In a medium saucepan, combine 8 oz. French greeen lentils (check for debris first and rinse thoroughly) with 2 C. coconut milk, 2 C. water, and a bay leaf. Liquid should cover lentils completely. Bring to boil and then reduce to simmer and let cook for about 10 minutes or until tender but not mushy. Drain, remove bay leaf, and set aside
Meanwhile, in a medium sauté pan, heat about 1 T. olive oil. Add about 1/8 C. chopped onion and cook until tender and translucent. Add 1 clove chopped garlic and let cook 30 seconds. Add 1 diced zucchini and sauté 2-3 minutes tossing ocassionally until just tender. Season with salt and pepper and remove from pan and set aside (Try to get everything out of the pan).

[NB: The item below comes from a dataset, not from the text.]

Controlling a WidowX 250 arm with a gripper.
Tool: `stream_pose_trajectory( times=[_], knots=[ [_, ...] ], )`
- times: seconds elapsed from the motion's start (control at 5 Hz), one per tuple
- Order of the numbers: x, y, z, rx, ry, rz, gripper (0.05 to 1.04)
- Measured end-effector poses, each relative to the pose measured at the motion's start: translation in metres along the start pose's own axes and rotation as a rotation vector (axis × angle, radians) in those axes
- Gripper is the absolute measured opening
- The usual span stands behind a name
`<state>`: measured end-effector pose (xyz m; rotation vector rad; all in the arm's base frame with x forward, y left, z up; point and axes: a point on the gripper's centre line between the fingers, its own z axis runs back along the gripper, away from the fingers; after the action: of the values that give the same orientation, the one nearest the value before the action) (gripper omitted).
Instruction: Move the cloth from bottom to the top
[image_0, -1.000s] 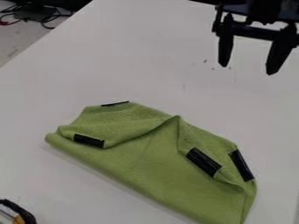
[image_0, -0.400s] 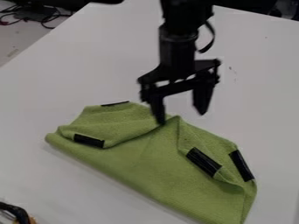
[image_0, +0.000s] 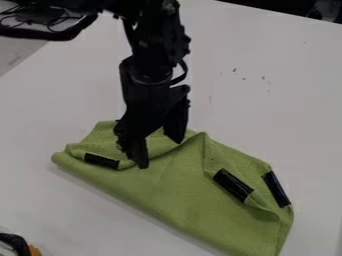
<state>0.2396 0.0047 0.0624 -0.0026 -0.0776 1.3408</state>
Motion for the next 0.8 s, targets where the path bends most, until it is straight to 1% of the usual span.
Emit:
stream_pose_trajectory(
  times=[0.2, 0.4, 0.6, 0.8],
  knots=[
    [-0.001, 0.008, -0.014, 0.01, -0.004, 0.047, 0.999],
    [-0.002, 0.01, -0.026, -0.021, -0.013, 0.042, 0.999],
    [-0.004, 0.012, -0.045, -0.06, -0.014, 0.035, 0.999],
    [-0.009, 0.007, -0.057, -0.053, -0.008, -0.001, 0.999]
  ],
)
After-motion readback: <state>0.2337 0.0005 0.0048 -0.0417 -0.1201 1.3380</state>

Add 2 T. Butter and 3 mint leaves to the same pan and cook over medium-low heat until butter foams and turns light hazelnut in color. Be careful not to burn. Remove mint leaves and add cooked lentils and zucchini back to pan. Taste and season with salt and pepper. Add a few shavings of lemon zest (about 1/4 lemon) and additional chopped mint. Stir and taste.
Serve with big chucks of feta cheese and slices of cornbread, if desired, for a delicious sweet and salty combination.